Das Paar treibt im linken Lager Prominententourismus. Gleichzeitig bemüht sich Vesper um eine Edition des diskreditierten väterlichen Œuvres.
„Die Reise“ beginnt er Neunundsechzig. In der Gegenwart des Romans, der Fragment blieb, bemerkt Vesper latenten Faschismus in der Verbohrtheit der Betrachter seiner langen Haare. Er sieht sich umstellt von „Vegetables“. Agitierte und Säureköpfe sind hingegen (gute) „Typen“. Im Klub der Kommunarden kommt Vesper zu „Menschen“. In den Formulierungen schlummern umgemünzte Wertungen. Kein kritischer Reflex sichert dieses Denken auf der Rampe, obwohl sonst alles zerlegt wird.
Trotz „theoretischer Schwierigkeiten mit dem bewaffneten Kampf“ trumpft Vesper mit dem Gewaltjoker.
Sechs Jahre nach Vespers Selbstmord erschien die „Reise“ zunächst mit der Fama eines maßlosen Textes.

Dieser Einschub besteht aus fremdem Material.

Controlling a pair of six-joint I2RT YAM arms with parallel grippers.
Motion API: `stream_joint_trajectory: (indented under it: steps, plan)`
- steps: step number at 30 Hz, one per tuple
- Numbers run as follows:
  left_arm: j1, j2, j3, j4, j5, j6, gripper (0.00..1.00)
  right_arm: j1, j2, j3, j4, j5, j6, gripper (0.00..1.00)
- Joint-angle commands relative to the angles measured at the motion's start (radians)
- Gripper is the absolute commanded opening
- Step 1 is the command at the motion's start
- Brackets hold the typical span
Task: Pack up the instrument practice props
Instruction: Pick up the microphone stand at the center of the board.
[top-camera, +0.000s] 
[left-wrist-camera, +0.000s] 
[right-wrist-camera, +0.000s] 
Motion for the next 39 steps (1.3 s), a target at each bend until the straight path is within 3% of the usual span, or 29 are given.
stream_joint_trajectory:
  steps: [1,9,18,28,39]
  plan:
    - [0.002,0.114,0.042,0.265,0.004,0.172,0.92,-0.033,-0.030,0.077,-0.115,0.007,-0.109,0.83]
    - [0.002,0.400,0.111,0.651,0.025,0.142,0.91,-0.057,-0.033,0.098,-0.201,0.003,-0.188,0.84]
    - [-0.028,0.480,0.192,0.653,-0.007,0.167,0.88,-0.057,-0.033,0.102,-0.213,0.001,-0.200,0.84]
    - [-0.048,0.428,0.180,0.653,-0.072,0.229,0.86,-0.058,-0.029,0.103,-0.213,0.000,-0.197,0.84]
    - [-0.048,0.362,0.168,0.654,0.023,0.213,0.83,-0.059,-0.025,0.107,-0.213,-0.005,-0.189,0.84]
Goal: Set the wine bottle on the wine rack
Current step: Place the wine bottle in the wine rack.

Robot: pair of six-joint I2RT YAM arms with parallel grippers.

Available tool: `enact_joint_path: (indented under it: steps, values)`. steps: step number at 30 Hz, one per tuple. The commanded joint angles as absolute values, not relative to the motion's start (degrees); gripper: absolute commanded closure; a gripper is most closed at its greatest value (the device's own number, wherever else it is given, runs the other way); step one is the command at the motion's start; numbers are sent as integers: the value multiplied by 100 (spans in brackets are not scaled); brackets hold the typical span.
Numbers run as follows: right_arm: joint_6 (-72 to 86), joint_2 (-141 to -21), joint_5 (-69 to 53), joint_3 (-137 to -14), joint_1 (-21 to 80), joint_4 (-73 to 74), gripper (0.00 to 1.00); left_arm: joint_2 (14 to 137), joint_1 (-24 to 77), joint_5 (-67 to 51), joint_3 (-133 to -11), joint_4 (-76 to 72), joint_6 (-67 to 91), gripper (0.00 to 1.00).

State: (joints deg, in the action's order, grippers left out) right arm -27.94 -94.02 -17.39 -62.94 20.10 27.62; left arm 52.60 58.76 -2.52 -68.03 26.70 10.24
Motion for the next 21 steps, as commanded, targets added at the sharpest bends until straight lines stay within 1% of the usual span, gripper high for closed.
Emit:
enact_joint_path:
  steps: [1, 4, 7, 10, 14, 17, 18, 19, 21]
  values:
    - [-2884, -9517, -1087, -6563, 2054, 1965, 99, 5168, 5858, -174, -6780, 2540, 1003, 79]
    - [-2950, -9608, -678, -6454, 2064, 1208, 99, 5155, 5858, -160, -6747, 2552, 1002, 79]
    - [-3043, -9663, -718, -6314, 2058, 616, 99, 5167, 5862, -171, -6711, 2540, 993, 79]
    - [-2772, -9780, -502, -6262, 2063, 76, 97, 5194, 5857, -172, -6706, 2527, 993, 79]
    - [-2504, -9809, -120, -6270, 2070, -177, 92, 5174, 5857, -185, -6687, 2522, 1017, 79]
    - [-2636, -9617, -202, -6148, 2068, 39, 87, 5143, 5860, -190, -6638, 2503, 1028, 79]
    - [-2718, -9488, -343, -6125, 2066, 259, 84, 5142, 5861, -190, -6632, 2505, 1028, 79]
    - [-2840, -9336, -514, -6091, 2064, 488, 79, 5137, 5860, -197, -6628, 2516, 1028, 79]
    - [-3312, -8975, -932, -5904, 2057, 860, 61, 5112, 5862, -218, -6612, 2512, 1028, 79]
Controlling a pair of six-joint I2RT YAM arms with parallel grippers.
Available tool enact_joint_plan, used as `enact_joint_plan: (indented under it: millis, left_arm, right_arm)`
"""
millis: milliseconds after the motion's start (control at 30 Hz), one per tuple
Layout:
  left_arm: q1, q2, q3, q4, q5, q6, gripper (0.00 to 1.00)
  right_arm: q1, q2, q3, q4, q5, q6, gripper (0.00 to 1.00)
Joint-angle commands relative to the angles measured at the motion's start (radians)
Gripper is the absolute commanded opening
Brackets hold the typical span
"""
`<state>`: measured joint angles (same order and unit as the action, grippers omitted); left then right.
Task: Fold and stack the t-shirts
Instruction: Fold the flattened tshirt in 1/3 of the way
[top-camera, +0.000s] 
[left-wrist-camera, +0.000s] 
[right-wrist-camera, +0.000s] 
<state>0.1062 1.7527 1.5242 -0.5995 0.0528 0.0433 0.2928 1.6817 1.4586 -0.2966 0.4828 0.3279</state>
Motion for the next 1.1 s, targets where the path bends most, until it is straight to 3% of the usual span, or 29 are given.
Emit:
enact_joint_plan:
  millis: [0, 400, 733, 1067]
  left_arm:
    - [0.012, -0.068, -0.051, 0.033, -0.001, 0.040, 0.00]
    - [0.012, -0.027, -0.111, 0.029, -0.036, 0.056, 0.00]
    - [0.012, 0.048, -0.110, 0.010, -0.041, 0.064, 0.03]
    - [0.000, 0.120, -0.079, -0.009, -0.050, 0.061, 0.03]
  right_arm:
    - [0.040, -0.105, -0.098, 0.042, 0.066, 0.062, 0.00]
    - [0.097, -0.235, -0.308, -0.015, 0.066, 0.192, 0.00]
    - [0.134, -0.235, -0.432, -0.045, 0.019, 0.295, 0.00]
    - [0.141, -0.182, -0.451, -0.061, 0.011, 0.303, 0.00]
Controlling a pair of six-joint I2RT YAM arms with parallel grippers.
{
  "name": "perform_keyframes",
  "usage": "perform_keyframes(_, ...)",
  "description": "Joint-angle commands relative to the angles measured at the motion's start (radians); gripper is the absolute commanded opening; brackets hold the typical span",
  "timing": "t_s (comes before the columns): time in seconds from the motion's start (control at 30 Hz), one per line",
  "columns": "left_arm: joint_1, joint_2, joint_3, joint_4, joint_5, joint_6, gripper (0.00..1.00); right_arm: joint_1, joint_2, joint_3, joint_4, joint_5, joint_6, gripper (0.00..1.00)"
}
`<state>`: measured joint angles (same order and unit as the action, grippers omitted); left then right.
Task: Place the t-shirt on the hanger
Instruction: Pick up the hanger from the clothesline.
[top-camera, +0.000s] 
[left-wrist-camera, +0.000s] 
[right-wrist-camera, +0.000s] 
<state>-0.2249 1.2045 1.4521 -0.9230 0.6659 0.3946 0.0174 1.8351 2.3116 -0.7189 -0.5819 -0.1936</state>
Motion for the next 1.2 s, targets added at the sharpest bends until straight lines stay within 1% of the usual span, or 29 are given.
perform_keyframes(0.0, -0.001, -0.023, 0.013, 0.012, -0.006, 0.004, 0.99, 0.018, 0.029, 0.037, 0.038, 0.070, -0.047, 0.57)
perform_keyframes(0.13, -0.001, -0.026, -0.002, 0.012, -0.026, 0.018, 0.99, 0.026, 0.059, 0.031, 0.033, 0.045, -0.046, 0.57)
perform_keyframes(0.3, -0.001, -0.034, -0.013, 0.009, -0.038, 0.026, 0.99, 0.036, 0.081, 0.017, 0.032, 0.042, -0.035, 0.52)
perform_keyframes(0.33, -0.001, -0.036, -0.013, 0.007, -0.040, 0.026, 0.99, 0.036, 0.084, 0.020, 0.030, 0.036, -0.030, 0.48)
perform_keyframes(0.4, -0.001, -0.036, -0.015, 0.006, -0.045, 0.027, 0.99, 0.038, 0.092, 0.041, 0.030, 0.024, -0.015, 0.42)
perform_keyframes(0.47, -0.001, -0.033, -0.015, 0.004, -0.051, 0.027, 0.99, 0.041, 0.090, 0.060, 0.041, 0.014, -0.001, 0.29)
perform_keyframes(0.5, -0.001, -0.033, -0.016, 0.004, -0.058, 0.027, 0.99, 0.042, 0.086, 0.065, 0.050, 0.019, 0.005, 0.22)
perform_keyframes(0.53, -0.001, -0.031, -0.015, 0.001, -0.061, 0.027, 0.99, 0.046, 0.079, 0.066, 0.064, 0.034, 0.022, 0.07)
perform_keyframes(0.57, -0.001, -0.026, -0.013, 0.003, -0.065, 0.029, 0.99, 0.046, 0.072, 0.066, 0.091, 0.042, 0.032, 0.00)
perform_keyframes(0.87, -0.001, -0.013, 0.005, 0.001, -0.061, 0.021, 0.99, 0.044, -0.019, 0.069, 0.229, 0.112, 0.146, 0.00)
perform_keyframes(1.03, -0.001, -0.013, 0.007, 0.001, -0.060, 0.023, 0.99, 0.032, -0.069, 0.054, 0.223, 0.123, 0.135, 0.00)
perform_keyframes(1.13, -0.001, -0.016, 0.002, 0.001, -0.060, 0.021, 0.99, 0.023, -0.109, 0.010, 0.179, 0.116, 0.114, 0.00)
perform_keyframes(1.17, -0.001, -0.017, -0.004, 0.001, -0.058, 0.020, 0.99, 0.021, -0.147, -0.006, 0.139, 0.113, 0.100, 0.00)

Heute weiß man, dass Verleger Jörg Schröder das Buch in die vorliegende Form brachte. Der Zugriff rechtfertigt nicht den einzigen Einwand gegen die von Kritikern behauptete und von Vespers Offenbarungsdruck scheinbar bestätigte anti-artistische „Authentizität“ der „Reise“. Der verbreiteten Rezeptionsphantasie vom triebhaft-unkontrollierten Auswurf stehen Einlassungen von Henner Voss entgegen. Vespers zeitweiliger Wohngenosse legte dar, dass Vesper biografische Peinlichkeiten verschwieg und auf Effekt schrieb. Vesper wollte Literatur hervorbringen. Er meldete dem Verleger ein wichtiges Werk. Im Deutschen Herbst, Monate nach Erscheinen der „Reise“, tropften erste Kritiken. Sie lösten eine publizistische Flut aus. Vesper bot als durchgeknallter APO-Kopf eine Projektionsfläche für politische Frustrationen der Generationsgenossen. Man verstand das Buch als ein zwischen Theorie, Impetus und Poesie in allen Revoltefarben leuchtende Abrechnung mit Terrorismus: dessen 77er-Virulenz in der Gegenwart eine historische Vergegenwärtigung verlangt.